Archisman Panigrahi
Archisman Panigrahi

Reputation: 633

Only work with upto 8 decimal places in Octave

When the eigenvalues of matrices with integer entries (even 3x3 matrices) are calculated in Octave, sometimes it reports a floating point value like 9.1940e-17, whereas it should really be zero. For example, when I am plotting some numbers modulo 1, a value -2e-17 is becoming 1 in the plot, but it should actually be 0.

Although I can approximate the answers upto some decimal places later, it will still internally calculate upto 17 decimal places while calculating the eigenvalue and waste calculation time. Is it possible to work with only upto something like 8 decimal places for all quantities from the beginning?

If that is not possible, is it possible to tell octave (once and for all in a script) to approximate all quantities upto 8 decimal places while reporting?

Upvotes: 1

Views: 412

Answers (2)

Daniel
Daniel

Reputation: 36710

What you are asking for won't help, it makes it worse. Setting the precision to 8 decimal points (or significant digits) won't make numerical errors disappear, it will increase the numerical errors to that magnitude. Take a simple calculation:

x=1/3
y=x*6

Now you would end up with 1.99999998, a much larger error.

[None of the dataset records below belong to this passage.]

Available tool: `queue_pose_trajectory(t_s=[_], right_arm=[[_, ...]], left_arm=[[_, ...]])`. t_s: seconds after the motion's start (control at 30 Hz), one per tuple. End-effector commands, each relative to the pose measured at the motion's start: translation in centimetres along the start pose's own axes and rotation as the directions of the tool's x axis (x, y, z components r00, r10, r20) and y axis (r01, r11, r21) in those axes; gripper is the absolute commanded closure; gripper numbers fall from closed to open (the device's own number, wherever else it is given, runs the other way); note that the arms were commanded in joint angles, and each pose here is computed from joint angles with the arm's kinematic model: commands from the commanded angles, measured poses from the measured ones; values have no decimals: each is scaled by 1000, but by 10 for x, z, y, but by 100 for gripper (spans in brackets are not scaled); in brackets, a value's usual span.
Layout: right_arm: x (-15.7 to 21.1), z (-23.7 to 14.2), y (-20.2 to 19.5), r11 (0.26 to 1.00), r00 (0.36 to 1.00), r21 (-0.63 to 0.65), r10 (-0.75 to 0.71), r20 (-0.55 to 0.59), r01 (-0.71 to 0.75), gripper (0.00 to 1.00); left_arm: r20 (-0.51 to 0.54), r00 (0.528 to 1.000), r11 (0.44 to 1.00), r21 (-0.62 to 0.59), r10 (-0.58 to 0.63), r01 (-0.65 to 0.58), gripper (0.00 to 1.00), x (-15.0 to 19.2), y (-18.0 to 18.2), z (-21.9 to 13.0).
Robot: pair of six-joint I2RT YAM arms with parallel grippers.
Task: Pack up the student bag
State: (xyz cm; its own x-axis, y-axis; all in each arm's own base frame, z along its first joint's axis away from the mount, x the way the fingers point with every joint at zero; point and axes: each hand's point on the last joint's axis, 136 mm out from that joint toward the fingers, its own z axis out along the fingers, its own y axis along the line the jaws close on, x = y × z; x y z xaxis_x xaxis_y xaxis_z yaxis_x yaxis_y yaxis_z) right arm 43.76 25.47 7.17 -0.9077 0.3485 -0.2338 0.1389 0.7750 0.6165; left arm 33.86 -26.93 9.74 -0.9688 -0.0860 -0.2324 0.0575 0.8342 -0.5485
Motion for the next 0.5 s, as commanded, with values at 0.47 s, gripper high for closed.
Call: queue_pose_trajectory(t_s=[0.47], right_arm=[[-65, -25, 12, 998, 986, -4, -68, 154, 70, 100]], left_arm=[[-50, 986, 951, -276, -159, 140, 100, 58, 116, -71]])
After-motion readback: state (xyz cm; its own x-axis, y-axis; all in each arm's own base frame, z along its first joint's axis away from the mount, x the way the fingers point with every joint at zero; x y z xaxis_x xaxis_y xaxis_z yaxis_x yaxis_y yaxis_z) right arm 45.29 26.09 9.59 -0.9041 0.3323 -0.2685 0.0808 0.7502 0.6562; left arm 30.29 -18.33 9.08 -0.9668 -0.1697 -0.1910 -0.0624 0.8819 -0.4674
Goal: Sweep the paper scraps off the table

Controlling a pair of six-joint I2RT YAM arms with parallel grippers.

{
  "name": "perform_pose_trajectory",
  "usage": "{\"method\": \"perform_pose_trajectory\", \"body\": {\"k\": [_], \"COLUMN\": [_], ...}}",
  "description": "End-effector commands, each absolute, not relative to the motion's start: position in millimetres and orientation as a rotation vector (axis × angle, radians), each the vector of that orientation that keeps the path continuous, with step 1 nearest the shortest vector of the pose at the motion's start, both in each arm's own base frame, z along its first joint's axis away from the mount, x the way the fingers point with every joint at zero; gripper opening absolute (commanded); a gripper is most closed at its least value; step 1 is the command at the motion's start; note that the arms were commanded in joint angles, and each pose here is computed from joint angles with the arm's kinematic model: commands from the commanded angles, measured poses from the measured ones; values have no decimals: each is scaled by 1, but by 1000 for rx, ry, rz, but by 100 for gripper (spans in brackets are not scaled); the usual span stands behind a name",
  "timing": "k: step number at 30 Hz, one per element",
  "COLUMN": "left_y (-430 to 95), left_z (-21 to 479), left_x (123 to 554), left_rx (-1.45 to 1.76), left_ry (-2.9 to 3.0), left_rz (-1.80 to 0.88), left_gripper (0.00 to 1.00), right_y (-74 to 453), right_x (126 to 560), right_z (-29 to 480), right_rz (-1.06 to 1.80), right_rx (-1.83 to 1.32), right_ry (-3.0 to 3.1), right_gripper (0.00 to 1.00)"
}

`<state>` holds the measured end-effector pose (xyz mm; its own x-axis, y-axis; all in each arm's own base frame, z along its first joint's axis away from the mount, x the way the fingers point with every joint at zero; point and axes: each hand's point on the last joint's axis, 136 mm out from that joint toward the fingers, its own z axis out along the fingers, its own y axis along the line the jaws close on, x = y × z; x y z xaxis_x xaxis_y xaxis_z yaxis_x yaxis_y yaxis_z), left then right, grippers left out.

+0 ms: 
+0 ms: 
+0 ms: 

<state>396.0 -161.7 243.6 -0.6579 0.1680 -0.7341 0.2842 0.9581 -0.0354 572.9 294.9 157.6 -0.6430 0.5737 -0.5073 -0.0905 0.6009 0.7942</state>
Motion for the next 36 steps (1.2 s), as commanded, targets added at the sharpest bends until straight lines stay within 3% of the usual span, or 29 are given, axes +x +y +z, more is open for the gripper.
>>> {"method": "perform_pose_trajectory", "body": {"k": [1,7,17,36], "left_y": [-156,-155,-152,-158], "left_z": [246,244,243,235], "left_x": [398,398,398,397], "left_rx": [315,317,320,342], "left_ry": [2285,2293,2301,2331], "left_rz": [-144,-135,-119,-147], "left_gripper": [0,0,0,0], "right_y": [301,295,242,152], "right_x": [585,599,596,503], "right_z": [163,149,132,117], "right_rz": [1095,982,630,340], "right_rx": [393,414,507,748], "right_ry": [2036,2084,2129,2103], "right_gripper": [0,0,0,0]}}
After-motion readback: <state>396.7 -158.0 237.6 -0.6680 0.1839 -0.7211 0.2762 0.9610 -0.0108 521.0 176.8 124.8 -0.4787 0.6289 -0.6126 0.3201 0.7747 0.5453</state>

There are libraries doing the opposite, increasing the precision. In Octave that's called vpa.

Upvotes: 2

Cris Luengo
Cris Luengo

Reputation: 60615

To complement Daniel's answer, the additional precision doesn't cost any additional time. The computer works with the number as a whole, not with individual digits.

You might want to use

A(abs(A)<1e-8) = 0;

after computing your final result A to set the near-zero values to zero.